3. The anti-surge resistor of claim 2, further comprising:

a first protective layer disposed on the upper surface of the main body and between the first upper electrode and the second upper electrode to cover the resistor layer exposed from the upper surface of the main body; a kind of electronic device with high-pressure air-conditioning system

And a second protective layer covering the first protective layer, part of the first upper electrode and part of the second upper electrode.

4. The anti-surge resistor of claim 1 wherein the substrate is electrically parallel to the resistive layer.

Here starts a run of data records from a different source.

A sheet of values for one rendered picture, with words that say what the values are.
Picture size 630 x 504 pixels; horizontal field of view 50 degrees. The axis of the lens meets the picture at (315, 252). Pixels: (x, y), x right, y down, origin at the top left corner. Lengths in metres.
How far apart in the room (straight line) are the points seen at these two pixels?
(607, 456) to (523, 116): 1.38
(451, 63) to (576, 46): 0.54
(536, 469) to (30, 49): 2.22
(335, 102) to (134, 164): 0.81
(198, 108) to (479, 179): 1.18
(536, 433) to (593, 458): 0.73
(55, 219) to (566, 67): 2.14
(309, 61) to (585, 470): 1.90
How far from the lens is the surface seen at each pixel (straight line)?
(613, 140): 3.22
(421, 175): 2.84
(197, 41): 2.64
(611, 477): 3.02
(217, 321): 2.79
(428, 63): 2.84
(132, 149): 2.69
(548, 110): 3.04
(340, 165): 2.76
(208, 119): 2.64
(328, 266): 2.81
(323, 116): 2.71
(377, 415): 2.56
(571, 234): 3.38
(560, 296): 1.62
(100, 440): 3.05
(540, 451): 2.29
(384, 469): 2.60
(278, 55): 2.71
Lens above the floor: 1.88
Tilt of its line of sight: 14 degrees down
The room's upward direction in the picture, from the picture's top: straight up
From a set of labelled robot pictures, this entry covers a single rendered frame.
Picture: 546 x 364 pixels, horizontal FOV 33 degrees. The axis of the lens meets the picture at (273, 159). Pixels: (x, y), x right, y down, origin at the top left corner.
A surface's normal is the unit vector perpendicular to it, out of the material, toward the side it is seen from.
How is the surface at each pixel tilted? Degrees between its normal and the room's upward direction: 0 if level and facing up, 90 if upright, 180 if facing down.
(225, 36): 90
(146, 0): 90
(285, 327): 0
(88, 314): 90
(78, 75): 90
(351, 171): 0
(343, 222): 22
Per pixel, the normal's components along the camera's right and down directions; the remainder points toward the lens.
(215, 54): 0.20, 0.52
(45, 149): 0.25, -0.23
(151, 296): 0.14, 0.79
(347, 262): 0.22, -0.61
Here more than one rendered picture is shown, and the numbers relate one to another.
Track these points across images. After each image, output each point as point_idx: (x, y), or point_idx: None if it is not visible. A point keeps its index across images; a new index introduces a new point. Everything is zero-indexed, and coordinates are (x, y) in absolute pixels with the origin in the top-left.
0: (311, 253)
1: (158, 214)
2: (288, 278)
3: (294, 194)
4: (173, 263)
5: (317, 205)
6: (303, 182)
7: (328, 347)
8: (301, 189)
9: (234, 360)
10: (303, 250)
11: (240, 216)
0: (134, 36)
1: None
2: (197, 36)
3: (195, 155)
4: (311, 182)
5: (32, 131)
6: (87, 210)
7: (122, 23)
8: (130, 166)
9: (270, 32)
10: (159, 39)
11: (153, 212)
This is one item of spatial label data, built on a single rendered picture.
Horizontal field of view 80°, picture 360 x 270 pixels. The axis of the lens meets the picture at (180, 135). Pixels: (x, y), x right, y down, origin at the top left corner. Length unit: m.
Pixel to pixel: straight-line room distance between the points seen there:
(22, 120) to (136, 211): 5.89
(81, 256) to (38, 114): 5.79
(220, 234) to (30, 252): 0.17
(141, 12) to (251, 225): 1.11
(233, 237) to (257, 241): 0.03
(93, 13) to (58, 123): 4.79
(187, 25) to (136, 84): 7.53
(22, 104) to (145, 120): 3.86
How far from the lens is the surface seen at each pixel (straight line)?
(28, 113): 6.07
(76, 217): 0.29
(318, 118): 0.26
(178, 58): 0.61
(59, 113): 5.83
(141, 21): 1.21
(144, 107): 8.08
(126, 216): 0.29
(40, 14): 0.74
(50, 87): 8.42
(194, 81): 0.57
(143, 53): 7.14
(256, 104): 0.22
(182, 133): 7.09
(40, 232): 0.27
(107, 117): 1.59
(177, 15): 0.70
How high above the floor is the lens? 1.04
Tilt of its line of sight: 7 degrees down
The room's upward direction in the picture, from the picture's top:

5. The anti-surge resistor of claim 2, further comprising:

the grounding electrode is arranged on the lower surface of the main body and is positioned between the first lower electrode and the second lower electrode, wherein the grounding electrode, the first lower electrode and the second lower electrode are arranged on the lower surface of the main body at intervals.

6. The anti-surge resistor of claim 5, further comprising:

the first grounding capacitor is arranged on the lower surface of the main body and is positioned between the first lower electrode and the grounding electrode; a kind of electronic device with high-pressure air-conditioning system

The second grounding capacitor is arranged on the lower surface of the main body and is positioned between the second lower electrode and the grounding electrode.

7. A method of manufacturing an anti-surge resistor, comprising:

providing a substrate made of a piezoresistive material;

forming a resistor layer on the upper surface of the substrate to provide a main body composed of the substrate and the resistor layer, wherein the main body is provided with two opposite end parts; a kind of electronic device with high-pressure air-conditioning system

A first end electrode is formed on one of the two ends of the main body and a second end electrode is formed on the other of the two ends of the main body, so that the substrate and the resistor layer are electrically connected in parallel.

8. The method of manufacturing an anti-surge resistor of claim 7, wherein the resistive layer is formed by printing or plating.

9. The method of manufacturing an anti-surge resistor of claim 7, further comprising:

forming a first protective layer on the upper surface of the resistor layer; a kind of electronic device with high-pressure air-conditioning system

Forming a second protective layer on the first protective layer to cover the first protective layer;

wherein the first protective layer and the second protective layer are made of printing ink, polyimide film or solder resist.

10. The method of manufacturing an anti-surge resistor of claim 7, further comprising:

forming a ground electrode on a lower surface of the substrate;

forming a first grounding capacitor on the lower surface of the substrate; a kind of electronic device with high-pressure air-conditioning system

Forming a second ground capacitor on the lower surface of the substrate;

wherein the grounding electrode is positioned between the first grounding capacitor and the second grounding capacitor.